§ **Action item**: Starting at the line with "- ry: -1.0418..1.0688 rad" and going on through the line with "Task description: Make", reproduce each line in the records below exactly and nothing more.

§ **Records for this exercise**:
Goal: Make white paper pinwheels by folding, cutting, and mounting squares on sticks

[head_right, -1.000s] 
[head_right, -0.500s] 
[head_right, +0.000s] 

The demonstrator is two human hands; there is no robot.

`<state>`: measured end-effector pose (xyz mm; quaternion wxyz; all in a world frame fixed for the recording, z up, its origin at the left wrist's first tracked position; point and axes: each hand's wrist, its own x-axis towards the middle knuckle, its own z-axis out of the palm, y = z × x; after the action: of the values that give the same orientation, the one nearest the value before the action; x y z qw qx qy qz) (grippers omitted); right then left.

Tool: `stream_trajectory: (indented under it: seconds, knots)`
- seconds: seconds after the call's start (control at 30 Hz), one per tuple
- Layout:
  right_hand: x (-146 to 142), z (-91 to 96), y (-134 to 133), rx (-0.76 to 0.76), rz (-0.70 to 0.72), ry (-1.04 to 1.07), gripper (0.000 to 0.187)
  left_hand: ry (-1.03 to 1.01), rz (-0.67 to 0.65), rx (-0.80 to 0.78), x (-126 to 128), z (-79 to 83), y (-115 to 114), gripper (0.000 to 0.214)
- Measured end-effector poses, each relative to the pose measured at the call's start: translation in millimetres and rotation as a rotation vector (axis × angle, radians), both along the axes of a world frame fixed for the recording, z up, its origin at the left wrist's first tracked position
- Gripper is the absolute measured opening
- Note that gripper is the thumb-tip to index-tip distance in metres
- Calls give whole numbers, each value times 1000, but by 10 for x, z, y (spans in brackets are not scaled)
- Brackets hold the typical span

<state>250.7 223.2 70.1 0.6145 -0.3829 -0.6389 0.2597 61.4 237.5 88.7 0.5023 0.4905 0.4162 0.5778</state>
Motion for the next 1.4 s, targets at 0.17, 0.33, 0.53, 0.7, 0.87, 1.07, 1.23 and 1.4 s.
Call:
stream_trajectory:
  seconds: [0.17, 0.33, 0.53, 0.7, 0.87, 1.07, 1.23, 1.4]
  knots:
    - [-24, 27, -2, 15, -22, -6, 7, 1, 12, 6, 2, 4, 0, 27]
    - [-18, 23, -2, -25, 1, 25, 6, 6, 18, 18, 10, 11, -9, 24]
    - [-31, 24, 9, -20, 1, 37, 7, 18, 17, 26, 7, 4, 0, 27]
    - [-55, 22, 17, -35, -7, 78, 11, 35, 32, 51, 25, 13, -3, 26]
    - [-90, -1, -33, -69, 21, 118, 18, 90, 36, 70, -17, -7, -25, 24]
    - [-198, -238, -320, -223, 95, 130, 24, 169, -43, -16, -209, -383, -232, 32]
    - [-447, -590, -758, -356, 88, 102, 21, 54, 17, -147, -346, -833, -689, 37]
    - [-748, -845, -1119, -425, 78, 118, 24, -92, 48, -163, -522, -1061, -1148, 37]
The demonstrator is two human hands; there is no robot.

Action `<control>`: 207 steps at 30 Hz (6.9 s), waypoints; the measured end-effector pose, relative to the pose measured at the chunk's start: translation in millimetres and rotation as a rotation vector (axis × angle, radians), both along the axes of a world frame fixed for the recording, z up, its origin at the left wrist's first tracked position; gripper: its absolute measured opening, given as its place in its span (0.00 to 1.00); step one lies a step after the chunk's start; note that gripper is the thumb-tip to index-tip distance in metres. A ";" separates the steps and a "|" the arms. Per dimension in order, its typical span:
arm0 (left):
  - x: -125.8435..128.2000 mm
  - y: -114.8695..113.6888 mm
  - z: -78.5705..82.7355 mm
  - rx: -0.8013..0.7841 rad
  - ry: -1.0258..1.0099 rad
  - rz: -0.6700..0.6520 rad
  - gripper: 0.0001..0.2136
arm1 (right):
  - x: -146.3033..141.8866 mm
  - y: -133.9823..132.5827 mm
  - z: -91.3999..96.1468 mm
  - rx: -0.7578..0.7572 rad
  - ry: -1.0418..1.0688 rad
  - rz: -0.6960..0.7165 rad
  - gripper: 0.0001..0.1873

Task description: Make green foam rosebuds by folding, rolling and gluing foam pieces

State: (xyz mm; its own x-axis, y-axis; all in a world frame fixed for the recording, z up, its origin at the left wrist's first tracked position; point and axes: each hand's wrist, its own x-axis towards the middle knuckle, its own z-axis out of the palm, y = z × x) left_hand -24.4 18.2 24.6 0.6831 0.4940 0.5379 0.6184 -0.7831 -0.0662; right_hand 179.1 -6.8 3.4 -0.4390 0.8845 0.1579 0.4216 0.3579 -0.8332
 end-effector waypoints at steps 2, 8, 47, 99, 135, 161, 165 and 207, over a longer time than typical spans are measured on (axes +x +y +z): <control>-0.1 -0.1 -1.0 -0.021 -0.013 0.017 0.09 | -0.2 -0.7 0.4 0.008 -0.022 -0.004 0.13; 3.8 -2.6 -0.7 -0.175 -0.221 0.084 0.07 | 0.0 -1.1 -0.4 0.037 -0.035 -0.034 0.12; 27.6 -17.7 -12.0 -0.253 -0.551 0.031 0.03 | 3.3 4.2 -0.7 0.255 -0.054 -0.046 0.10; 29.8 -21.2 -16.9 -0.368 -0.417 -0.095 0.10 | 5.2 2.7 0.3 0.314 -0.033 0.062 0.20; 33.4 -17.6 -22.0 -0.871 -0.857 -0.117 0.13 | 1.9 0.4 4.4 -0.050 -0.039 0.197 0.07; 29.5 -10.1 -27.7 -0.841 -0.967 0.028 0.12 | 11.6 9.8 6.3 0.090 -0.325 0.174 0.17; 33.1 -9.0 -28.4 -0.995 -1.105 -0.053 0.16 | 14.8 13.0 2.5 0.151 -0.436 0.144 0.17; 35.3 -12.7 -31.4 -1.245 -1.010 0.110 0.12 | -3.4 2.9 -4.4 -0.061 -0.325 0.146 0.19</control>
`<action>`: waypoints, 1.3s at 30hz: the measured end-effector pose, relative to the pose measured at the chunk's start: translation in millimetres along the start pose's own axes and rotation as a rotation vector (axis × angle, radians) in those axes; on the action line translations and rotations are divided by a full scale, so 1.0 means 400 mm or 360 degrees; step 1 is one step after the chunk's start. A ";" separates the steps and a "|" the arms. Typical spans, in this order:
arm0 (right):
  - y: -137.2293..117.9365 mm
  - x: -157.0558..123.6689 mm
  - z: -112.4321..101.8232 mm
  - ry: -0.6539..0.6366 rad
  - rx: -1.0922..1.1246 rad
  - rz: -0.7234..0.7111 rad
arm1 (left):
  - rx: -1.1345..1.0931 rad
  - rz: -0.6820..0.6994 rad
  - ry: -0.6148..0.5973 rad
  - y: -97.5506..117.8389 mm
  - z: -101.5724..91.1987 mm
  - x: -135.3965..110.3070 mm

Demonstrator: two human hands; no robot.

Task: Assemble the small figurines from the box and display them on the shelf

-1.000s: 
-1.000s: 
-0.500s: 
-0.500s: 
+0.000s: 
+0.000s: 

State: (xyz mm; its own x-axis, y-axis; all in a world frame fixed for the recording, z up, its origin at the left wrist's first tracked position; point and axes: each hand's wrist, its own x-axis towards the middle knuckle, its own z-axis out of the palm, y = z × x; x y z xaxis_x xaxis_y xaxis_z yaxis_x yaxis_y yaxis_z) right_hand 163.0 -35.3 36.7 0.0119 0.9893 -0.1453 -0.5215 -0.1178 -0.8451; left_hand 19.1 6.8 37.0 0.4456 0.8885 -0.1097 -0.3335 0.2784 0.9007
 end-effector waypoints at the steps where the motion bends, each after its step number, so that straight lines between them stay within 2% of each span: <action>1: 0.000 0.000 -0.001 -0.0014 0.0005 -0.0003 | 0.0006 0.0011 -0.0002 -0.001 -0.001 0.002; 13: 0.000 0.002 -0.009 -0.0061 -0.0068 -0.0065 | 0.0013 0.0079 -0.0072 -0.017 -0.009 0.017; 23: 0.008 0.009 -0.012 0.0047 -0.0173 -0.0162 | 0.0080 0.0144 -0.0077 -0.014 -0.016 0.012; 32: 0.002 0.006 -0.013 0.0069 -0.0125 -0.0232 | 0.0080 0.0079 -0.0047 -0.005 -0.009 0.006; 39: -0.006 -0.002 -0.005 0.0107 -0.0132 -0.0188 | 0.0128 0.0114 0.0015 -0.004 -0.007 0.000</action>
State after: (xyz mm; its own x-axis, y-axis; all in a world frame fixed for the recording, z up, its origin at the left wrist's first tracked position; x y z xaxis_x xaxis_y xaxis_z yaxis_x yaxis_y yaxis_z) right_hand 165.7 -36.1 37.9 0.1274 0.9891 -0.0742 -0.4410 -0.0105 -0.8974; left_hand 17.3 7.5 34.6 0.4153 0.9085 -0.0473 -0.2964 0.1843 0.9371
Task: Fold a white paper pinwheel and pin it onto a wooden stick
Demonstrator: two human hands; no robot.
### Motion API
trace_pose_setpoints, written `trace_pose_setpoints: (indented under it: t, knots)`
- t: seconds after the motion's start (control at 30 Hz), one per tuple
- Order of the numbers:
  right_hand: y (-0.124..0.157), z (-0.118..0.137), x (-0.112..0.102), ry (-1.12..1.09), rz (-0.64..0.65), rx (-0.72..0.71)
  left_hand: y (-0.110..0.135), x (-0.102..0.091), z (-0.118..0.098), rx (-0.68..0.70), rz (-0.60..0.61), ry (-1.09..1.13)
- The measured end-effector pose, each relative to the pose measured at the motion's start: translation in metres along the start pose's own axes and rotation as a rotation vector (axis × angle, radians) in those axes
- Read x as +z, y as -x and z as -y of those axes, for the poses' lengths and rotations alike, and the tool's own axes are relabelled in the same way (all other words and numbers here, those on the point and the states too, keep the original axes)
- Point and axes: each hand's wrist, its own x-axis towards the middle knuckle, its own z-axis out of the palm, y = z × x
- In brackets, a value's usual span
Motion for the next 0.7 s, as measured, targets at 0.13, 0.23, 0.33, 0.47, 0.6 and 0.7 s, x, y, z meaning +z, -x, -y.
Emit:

§ **Solution to the problem**:
  - ry: -1.0418..1.0688 rad
  - rz: -0.6960..0.7165 rad
  - gripper: 0.0001..0.1873

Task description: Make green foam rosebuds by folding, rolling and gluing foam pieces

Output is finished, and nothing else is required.